Backends

scenedetect.backends Module

This module contains VideoStream implementations backed by various Python multimedia libraries. In addition to creating backend objects directly, scenedetect.open_video() can be used to open a video with a specified backend, falling back to OpenCV if not available.

All backends available on the current system can be found via AVAILABLE_BACKENDS.

If you already have a cv2.VideoCapture object you want to use for scene detection, you can use a VideoCaptureAdapter instead of a backend. This is useful when working with devices or streams, for example.

Video Files

Assuming we have a file video.mp4 in our working directory, we can load it and perform scene detection on it using open_video():

from scenedetect import open_video
video = open_video('video.mp4')

An optional backend from AVAILABLE_BACKENDS can be passed to open_video() (e.g. backend=’opencv’). Additional keyword arguments passed to open_video() will be forwarded to the backend constructor. If the specified backend is unavailable, or loading the video fails, opencv will be tried as a fallback.

Lastly, to use a specific backend directly:

# Manually importing and constructing a backend:
from scenedetect.backends.opencv import VideoStreamCv2
video = VideoStreamCv2('video.mp4')

In both examples above, the resulting video can be used with SceneManager.detect_scenes().

Devices / Cameras / Pipes

You can use an existing cv2.VideoCapture object with the PySceneDetect API using a VideoCaptureAdapter. For example, to use a SceneManager with a webcam device:

from scenedetect import SceneManager, ContentDetector
from scenedetect.backends import VideoCaptureAdapter
# Open device ID 2.
cap = cv2.VideoCapture(2)
video = VideoCaptureAdapter(cap)
total_frames = 1000
scene_manager = SceneManager()
scene_manager.add_detector(ContentDetector())
scene_manager.detect_scenes(video=video, duration=total_frames)

When working with live inputs, note that you can pass a callback to detect_scenes() to be called on every scene detection event. See the SceneManager examples for details.

scenedetect.backends.AVAILABLE_BACKENDS: Dict[str, Type] = {'opencv': <class 'scenedetect.backends.opencv.VideoStreamCv2'>, 'pyav': <class 'scenedetect.backends.pyav.VideoStreamAv'>}

All available backends that scenedetect.open_video() can consider for the backend parameter. These backends must support construction with the following signature:

BackendType(path: str, framerate: Optional[float])

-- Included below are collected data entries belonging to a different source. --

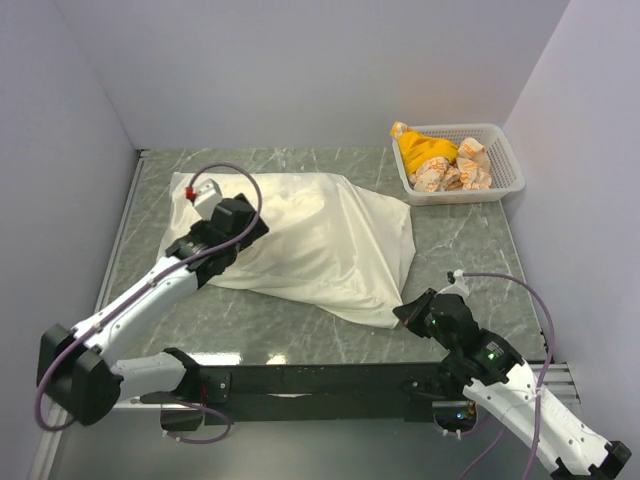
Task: Put the pillow into the pillowcase
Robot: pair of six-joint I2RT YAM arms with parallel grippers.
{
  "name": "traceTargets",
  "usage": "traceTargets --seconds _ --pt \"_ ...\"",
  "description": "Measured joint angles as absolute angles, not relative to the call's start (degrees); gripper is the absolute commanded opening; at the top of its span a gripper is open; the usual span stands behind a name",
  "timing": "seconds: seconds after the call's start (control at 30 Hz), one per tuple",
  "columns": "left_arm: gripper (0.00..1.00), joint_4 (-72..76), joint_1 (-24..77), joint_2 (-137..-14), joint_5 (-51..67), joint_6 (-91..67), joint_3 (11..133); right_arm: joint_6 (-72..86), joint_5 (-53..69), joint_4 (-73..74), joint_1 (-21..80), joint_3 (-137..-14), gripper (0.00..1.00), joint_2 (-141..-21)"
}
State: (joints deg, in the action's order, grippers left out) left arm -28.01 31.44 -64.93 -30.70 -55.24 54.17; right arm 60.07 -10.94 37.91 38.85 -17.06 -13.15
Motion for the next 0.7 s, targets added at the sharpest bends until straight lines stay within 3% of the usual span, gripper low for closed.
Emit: traceTargets --seconds 0.27,0.37,0.43,0.57,0.7 --pt "0.84 -23.6 34.2 -78.3 -26.7 -60.2 54.3 60.6 -10.4 35.6 38.9 -16.6 0.0 -20.2" --pt "0.74 -23.9 34.2 -81.2 -26.9 -62.5 55.5 60.5 -10.4 34.2 38.9 -16.6 0.0 -21.3" --pt "0.56 -24.4 34.2 -83.5 -27.6 -64.6 57.1 60.4 -10.4 33.4 38.9 -16.6 0.0 -22.5" --pt "0.01 -25.9 33.7 -85.6 -29.6 -67.8 58.8 60.0 -10.9 32.8 38.9 -16.8 0.0 -24.8" --pt "0.01 -27.7 30.1 -85.5 -30.3 -68.2 60.1 59.4 -11.4 32.8 38.9 -17.9 0.0 -25.6"
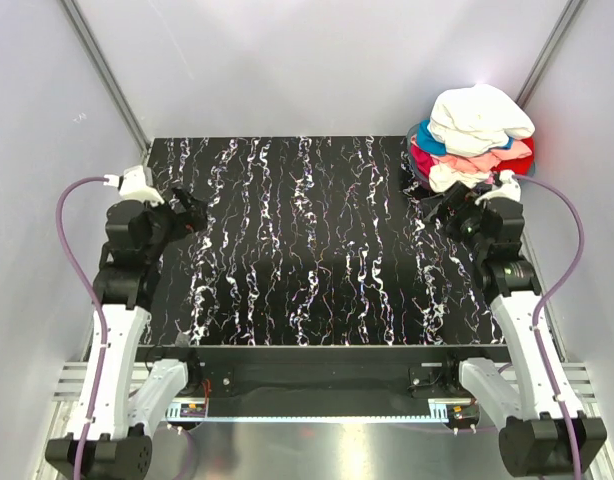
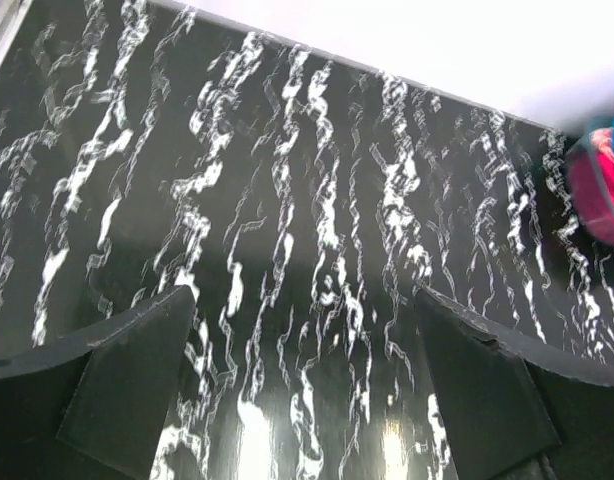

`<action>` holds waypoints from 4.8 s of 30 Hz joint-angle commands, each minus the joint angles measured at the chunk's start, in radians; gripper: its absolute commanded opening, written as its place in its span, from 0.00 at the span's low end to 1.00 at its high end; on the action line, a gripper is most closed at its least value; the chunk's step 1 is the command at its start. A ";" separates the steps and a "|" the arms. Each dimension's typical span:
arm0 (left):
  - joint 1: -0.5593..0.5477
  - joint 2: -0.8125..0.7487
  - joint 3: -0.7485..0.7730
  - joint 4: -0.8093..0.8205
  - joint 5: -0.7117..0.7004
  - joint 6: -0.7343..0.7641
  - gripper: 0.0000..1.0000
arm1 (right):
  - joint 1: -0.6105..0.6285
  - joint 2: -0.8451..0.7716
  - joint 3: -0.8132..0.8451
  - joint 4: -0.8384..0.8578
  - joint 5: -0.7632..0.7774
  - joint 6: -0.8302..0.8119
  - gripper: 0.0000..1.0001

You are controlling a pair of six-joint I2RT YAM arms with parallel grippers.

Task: Fold and stack the t-shirts
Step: Grab the tshirt from the pile, then move the tshirt to the center of the board, then flatten the tshirt out

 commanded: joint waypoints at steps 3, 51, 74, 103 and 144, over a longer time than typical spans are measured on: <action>0.003 -0.050 0.132 -0.291 0.181 0.026 0.99 | 0.000 -0.136 0.037 0.020 0.192 0.057 1.00; 0.017 -0.413 0.007 -0.512 -0.163 -0.110 0.99 | -0.117 1.435 1.824 -0.629 0.356 -0.198 0.00; 0.089 -0.352 0.008 -0.515 -0.154 -0.107 0.99 | 0.018 0.547 1.065 -0.687 0.295 0.027 1.00; -0.139 -0.163 -0.092 -0.555 -0.014 -0.274 0.84 | 0.170 0.030 -0.156 -0.569 0.038 0.336 0.88; -0.741 0.017 -0.121 -0.476 -0.340 -0.626 0.82 | 0.173 0.272 -0.296 -0.503 0.038 0.460 0.49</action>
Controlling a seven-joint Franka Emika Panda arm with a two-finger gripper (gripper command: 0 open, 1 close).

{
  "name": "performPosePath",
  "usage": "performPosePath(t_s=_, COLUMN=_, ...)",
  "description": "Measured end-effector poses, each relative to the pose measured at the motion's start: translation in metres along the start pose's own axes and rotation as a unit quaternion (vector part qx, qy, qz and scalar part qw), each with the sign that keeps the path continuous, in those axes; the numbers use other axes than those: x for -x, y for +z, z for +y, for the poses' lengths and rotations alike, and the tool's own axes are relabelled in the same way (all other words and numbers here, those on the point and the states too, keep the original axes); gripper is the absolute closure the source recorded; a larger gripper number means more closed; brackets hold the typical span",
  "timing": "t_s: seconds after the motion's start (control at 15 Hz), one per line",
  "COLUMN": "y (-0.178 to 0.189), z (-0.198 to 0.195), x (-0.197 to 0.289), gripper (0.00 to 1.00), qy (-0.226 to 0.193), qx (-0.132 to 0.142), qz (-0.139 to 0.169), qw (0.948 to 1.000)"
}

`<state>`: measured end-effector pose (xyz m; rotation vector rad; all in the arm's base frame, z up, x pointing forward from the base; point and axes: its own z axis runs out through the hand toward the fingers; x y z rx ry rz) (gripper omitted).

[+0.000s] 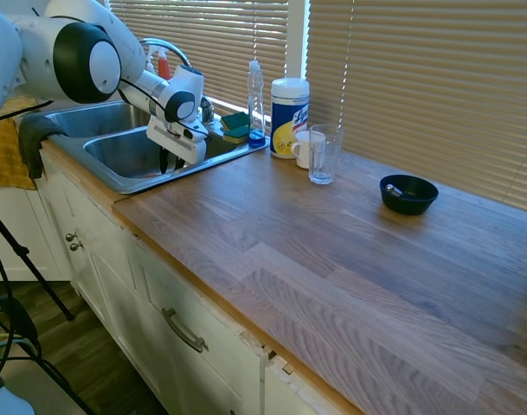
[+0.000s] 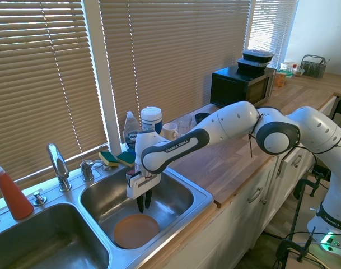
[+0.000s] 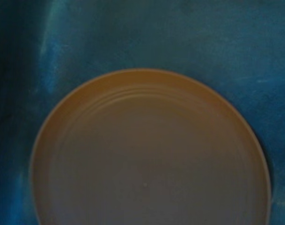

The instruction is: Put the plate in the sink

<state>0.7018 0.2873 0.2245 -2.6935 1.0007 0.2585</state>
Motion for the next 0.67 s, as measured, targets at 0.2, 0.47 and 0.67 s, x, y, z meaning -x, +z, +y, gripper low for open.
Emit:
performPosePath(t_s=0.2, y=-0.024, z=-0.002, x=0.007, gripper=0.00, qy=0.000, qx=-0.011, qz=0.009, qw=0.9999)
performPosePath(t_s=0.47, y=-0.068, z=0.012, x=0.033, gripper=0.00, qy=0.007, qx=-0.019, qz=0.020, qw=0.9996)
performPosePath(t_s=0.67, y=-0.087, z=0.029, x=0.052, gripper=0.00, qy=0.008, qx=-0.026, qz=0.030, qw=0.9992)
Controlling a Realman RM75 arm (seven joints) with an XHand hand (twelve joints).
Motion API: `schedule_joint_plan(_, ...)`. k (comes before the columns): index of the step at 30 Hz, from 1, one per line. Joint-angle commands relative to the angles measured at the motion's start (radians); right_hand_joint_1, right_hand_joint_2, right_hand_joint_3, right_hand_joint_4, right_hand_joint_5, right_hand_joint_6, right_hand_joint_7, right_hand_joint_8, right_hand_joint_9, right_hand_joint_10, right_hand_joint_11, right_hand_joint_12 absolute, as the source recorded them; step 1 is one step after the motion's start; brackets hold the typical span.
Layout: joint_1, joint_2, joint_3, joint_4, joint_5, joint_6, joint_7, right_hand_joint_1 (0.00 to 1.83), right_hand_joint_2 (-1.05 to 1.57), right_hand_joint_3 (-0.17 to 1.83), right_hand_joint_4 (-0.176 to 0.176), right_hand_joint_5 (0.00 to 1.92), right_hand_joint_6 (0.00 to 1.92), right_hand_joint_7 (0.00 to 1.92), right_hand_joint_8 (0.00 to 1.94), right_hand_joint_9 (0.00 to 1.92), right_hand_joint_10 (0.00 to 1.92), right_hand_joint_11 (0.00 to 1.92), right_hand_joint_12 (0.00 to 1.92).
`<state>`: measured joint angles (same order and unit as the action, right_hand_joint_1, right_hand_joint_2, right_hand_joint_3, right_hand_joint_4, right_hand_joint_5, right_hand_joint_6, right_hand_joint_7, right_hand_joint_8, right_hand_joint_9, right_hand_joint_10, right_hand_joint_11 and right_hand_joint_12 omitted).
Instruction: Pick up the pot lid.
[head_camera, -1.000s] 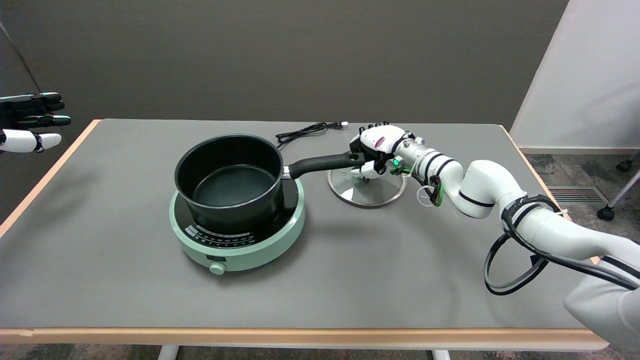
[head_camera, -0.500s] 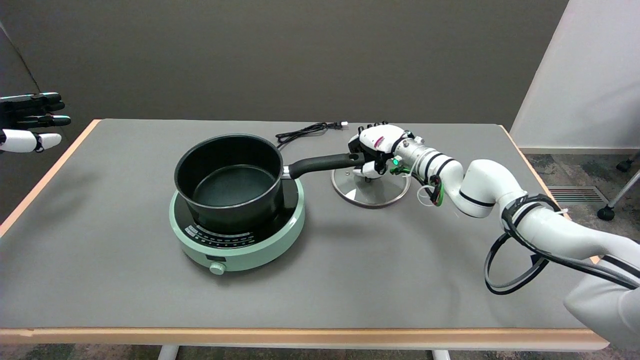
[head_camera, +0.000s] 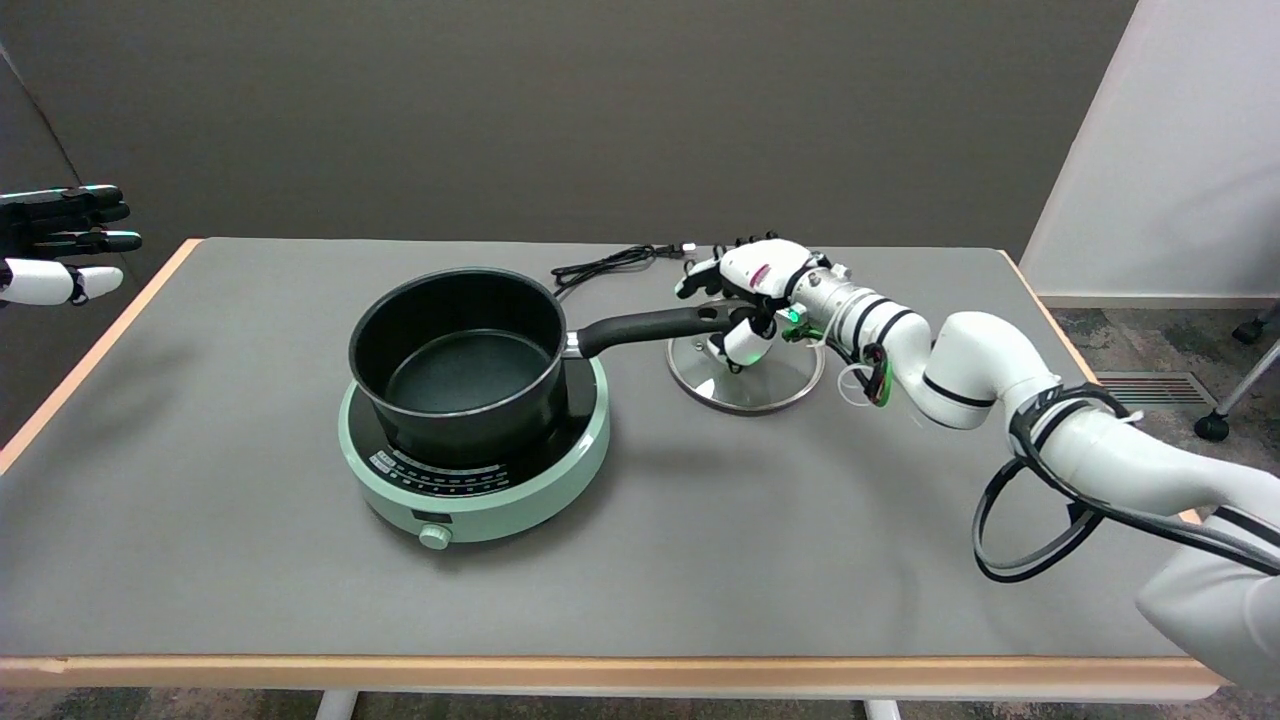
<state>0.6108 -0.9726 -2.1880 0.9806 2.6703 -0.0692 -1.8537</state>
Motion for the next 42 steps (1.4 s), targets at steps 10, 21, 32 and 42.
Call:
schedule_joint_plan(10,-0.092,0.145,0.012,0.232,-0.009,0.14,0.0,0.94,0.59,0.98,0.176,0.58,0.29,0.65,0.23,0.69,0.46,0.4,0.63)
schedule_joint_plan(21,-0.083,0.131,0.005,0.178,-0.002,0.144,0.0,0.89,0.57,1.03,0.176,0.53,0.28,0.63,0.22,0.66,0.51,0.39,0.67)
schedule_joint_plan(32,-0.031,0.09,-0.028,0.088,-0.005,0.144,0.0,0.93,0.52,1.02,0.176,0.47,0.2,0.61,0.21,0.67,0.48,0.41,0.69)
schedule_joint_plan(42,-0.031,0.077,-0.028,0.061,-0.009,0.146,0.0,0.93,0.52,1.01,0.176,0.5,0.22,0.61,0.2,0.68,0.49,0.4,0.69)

VideoStreamCv2 is backed by the OpenCV VideoCapture object. This is the default backend. Works with video files, image sequences, and network streams/URLs.

For wrapping input devices or pipes, there is also VideoCaptureAdapter which can be constructed from an existing cv2.VideoCapture. This allows performing scene detection on inputs which do not support seeking.

class scenedetect.backends.opencv.VideoCaptureAdapter(cap, framerate=None, max_read_attempts=5)

Adapter for existing VideoCapture objects. Unlike VideoStreamCv2, this class supports VideoCaptures which may not support seeking.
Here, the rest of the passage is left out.